-- What you should do --
Using the listing below, print exactly everything from the line with "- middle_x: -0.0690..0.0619" down to the line with "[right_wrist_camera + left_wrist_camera", both included, and nothing more.

▼

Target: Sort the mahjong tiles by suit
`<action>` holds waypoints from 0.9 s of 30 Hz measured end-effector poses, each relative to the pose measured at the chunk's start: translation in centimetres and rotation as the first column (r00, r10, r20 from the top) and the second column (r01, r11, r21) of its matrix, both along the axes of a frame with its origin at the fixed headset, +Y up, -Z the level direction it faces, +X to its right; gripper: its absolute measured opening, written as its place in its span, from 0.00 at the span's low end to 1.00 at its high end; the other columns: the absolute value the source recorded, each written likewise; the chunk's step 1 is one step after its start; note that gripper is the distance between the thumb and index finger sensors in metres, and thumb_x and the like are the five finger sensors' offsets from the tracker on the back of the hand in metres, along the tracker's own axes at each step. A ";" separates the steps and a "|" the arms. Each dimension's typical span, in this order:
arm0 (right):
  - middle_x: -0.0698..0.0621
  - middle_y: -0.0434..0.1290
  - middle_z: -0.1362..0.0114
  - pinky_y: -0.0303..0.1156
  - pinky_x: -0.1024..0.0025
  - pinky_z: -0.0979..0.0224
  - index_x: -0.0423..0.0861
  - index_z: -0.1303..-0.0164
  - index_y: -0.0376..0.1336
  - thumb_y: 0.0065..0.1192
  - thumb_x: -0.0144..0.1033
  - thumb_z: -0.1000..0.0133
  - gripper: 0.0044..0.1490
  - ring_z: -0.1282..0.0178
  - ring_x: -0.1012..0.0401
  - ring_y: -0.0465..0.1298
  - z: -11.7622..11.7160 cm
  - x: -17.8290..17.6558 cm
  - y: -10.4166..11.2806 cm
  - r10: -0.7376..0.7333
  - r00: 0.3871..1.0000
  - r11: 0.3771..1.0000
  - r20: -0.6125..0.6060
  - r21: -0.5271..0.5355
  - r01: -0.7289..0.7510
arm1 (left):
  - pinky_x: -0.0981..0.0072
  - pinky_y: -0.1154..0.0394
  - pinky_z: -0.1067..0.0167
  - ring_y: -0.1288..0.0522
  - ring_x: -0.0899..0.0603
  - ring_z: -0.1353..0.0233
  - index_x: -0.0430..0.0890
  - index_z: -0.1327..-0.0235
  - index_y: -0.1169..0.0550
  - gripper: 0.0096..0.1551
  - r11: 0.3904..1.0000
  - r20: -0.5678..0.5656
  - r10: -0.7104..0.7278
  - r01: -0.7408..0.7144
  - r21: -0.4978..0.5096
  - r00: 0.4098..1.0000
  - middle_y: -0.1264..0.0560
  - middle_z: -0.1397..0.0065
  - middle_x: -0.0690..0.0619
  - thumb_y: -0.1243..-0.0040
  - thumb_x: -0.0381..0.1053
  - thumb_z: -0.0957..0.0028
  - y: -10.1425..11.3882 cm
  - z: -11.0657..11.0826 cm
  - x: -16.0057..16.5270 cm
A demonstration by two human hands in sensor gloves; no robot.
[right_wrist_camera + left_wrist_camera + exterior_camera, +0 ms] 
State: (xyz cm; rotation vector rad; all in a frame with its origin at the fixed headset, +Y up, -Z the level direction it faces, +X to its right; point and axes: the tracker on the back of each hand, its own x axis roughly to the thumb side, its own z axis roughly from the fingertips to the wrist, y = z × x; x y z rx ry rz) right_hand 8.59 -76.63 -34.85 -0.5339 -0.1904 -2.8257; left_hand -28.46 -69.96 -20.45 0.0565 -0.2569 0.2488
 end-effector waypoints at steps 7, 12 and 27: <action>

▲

-- Reply to the task --
  - middle_x: -0.0690..0.0619
  - thumb_y: -0.1243..-0.0040
  - thumb_x: -0.0381..0.1053
  - thumb_z: -0.0957..0.0028
  - y: -10.1425..11.3882 cm
  - z: -11.0657..11.0826 cm
  - x: -16.0057..16.5270 cm
A demonstration by two human hands in sensor gloves; no robot.
[right_wrist_camera + left_wrist_camera + exterior_camera, +0 ms] 

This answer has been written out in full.